ABOUT THIS TASK | Repeat every entry below exactly as given.
EXTRACTED DATA Start Marker
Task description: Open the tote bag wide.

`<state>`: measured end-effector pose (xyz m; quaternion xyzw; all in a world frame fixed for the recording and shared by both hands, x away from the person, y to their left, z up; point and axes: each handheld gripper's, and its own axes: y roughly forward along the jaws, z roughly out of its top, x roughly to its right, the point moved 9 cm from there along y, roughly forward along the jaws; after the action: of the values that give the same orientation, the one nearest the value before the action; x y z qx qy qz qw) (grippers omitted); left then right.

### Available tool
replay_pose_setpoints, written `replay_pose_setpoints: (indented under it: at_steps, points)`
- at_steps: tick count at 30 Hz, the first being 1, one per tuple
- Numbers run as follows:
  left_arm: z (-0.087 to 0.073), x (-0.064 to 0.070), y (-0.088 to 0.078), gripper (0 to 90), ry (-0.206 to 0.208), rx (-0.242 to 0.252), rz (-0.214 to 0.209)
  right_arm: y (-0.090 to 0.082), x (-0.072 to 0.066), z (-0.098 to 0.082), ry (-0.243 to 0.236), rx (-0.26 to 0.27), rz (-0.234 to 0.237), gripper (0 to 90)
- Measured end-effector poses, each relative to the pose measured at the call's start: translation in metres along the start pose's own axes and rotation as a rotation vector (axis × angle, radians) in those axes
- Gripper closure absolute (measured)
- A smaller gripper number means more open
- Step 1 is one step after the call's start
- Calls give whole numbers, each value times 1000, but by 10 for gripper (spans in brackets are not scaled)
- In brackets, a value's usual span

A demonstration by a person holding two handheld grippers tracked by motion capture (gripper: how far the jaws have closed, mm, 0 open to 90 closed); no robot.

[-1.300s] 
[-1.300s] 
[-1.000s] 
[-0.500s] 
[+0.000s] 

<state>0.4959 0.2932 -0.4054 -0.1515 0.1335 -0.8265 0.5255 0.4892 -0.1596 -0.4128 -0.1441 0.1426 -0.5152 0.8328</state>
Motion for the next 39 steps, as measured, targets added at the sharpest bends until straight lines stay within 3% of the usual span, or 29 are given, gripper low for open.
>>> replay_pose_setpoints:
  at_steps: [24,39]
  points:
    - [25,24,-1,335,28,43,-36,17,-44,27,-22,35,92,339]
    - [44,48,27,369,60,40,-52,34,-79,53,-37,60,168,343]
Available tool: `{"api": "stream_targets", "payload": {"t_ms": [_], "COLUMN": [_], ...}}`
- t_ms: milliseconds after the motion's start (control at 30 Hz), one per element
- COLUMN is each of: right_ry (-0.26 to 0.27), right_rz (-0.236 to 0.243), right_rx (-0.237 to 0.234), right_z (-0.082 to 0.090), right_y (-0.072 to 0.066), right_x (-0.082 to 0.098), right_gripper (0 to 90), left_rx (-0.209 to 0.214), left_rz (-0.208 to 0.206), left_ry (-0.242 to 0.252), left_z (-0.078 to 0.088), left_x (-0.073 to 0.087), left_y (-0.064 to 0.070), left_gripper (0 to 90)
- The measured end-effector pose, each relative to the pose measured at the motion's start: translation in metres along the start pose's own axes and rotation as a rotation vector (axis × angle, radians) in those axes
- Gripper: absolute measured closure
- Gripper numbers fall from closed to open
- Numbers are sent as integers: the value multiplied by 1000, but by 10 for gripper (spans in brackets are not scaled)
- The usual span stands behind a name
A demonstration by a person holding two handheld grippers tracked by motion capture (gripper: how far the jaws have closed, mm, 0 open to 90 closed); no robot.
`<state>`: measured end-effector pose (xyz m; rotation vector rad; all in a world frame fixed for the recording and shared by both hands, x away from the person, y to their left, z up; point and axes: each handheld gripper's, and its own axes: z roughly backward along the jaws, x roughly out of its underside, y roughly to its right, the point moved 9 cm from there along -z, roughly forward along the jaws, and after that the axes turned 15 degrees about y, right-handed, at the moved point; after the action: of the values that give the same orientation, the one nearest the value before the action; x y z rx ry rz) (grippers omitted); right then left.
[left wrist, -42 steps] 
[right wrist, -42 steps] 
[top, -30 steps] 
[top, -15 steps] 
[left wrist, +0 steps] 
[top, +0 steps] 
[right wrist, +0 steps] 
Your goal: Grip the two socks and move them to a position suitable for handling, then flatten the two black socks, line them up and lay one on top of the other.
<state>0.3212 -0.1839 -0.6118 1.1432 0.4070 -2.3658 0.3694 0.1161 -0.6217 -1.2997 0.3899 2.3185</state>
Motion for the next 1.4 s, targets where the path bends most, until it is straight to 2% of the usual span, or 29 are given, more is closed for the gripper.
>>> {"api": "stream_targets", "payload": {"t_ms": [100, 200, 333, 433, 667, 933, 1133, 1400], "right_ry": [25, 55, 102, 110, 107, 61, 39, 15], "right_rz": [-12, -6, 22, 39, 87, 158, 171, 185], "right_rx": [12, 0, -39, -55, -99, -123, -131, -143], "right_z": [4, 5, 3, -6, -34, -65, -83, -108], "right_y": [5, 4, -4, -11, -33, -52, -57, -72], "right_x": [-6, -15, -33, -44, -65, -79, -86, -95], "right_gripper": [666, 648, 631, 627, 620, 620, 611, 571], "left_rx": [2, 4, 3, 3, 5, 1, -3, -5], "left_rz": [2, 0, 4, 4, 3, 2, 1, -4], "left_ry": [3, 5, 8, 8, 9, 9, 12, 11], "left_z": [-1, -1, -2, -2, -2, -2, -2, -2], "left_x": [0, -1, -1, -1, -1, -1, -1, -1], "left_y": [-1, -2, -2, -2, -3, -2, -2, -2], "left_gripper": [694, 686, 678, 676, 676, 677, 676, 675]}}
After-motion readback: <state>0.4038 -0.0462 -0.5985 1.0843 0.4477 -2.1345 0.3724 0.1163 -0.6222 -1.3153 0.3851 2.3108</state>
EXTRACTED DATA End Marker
ANSWER SECTION |
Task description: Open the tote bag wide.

`<state>`: measured end-effector pose (xyz m; quaternion xyzw; all in a world frame fixed for the recording and shared by both hands, x away from the person, y to their left, z up; point and axes: each handheld gripper's, and its own axes: y roughly forward along the jaws, z roughly out of its top, x roughly to its right, the point moved 9 cm from there along y, roughly forward along the jaws; after the action: of the values that give the same orientation, the one nearest the value before the action; x y z qx qy qz qw) (grippers omitted); left then right.

### Available tool
replay_pose_setpoints, written `replay_pose_setpoints: (indented under it: at_steps, points)`
- at_steps: tick count at 30 Hz, the first being 1, one per tuple
- Numbers run as follows:
  left_arm: z (-0.087 to 0.073), x (-0.064 to 0.070), y (-0.088 to 0.078), gripper (0 to 90), ry (-0.206 to 0.208), rx (-0.242 to 0.252), rz (-0.214 to 0.209)
  right_arm: y (-0.090 to 0.082), x (-0.072 to 0.066), z (-0.098 to 0.082), ry (-0.243 to 0.236), rx (-0.26 to 0.27), rz (-0.234 to 0.237), gripper (0 to 90)
- Measured end-effector poses, each relative to the pose measured at the call's start: translation in metres along the start pose's own axes and rotation as a rotation vector (axis × angle, radians) in those axes
- Gripper closure absolute (measured)
- A smaller gripper number means more open
- Step 1 is one step after the call's start
- Calls give whole numbers, each value times 1000, but by 10 for gripper (spans in brackets are not scaled)
- In brackets, a value's usual span

A demonstration by a person holding two handheld grippers tracked by motion capture (gripper: how far the jaws have closed, mm, 0 open to 90 closed); no robot.

[-1.300s] 
[-1.300s] 
[-1.000s] 
[-0.500s] 
[+0.000s] 

<state>0.4959 0.2932 -0.4054 -0.1515 0.1335 -0.8265 0.5255 0.4892 -0.1596 -0.4128 -0.1441 0.1426 -0.5152 0.8328</state>
Motion for the next 39 steps, as measured, targets added at the sharpest bends until straight lines stay within 3% of the usual span, or 29 are given, gripper low for open.
>>> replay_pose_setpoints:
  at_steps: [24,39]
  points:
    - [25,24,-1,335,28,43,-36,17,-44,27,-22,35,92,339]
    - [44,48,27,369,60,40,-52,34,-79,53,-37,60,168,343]
Available tool: `{"api": "stream_targets", "payload": {"t_ms": [_], "COLUMN": [_], ...}}`
- t_ms: milliseconds after the motion's start (control at 30 Hz), one per element
- COLUMN is each of: right_ry (-0.26 to 0.27), right_rz (-0.236 to 0.243), right_rx (-0.237 to 0.234), right_z (-0.082 to 0.090), right_y (-0.072 to 0.066), right_x (-0.082 to 0.098), right_gripper (0 to 90), left_rx (-0.209 to 0.214), left_rz (-0.208 to 0.206), left_ry (-0.242 to 0.252), left_z (-0.078 to 0.088), left_x (-0.073 to 0.087), left_y (-0.064 to 0.070), left_gripper (0 to 90)
- The measured end-effector pose, each relative to the pose measured at the motion's start: translation in metres along the start pose's own axes and rotation as a rotation vector (axis × angle, radians) in those axes
- Gripper: absolute measured closure
- Gripper numbers fall from closed to open
- Numbers are sent as integers: the value multiplied by 1000, but by 10 for gripper (spans in brackets are not scaled)
- The usual span stands behind a name
A demonstration by a person holding two handheld grippers tracked by motion capture (gripper: how far the jaws have closed, mm, 0 open to 90 closed); no robot.
`<state>`: measured end-effector pose (xyz m; rotation vector rad; all in a world frame fixed for the recording and shared by both hands, x away from the person, y to their left, z up; point and axes: each handheld gripper's, and its own axes: z roughly backward along the jaws, x roughly out of its underside, y roughly to its right, the point moved 9 cm from there along -z, roughly forward along the jaws, and after that the axes turned 15 degrees about y, right-handed, at the moved point; after the action: of the values that give the same orientation, the one nearest the value before the action; x y z rx ry rz) (grippers omitted); right then left.
[left wrist, -42 steps] 
[right wrist, -42 steps] 
[top, -30 steps] 
[top, -15 steps] 
[left wrist, +0 steps] 
[top, +0 steps] 
[right wrist, +0 steps] 
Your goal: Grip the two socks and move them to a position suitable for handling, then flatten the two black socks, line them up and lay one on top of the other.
<state>0.3212 -0.1839 -0.6118 1.1432 0.4070 -2.3658 0.3694 0.1161 -0.6217 -1.2997 0.3899 2.3185</state>
Motion for the next 1.4 s, targets where the path bends most, until it is straight to 2% of the usual span, or 29 are given, more is closed for the gripper.
>>> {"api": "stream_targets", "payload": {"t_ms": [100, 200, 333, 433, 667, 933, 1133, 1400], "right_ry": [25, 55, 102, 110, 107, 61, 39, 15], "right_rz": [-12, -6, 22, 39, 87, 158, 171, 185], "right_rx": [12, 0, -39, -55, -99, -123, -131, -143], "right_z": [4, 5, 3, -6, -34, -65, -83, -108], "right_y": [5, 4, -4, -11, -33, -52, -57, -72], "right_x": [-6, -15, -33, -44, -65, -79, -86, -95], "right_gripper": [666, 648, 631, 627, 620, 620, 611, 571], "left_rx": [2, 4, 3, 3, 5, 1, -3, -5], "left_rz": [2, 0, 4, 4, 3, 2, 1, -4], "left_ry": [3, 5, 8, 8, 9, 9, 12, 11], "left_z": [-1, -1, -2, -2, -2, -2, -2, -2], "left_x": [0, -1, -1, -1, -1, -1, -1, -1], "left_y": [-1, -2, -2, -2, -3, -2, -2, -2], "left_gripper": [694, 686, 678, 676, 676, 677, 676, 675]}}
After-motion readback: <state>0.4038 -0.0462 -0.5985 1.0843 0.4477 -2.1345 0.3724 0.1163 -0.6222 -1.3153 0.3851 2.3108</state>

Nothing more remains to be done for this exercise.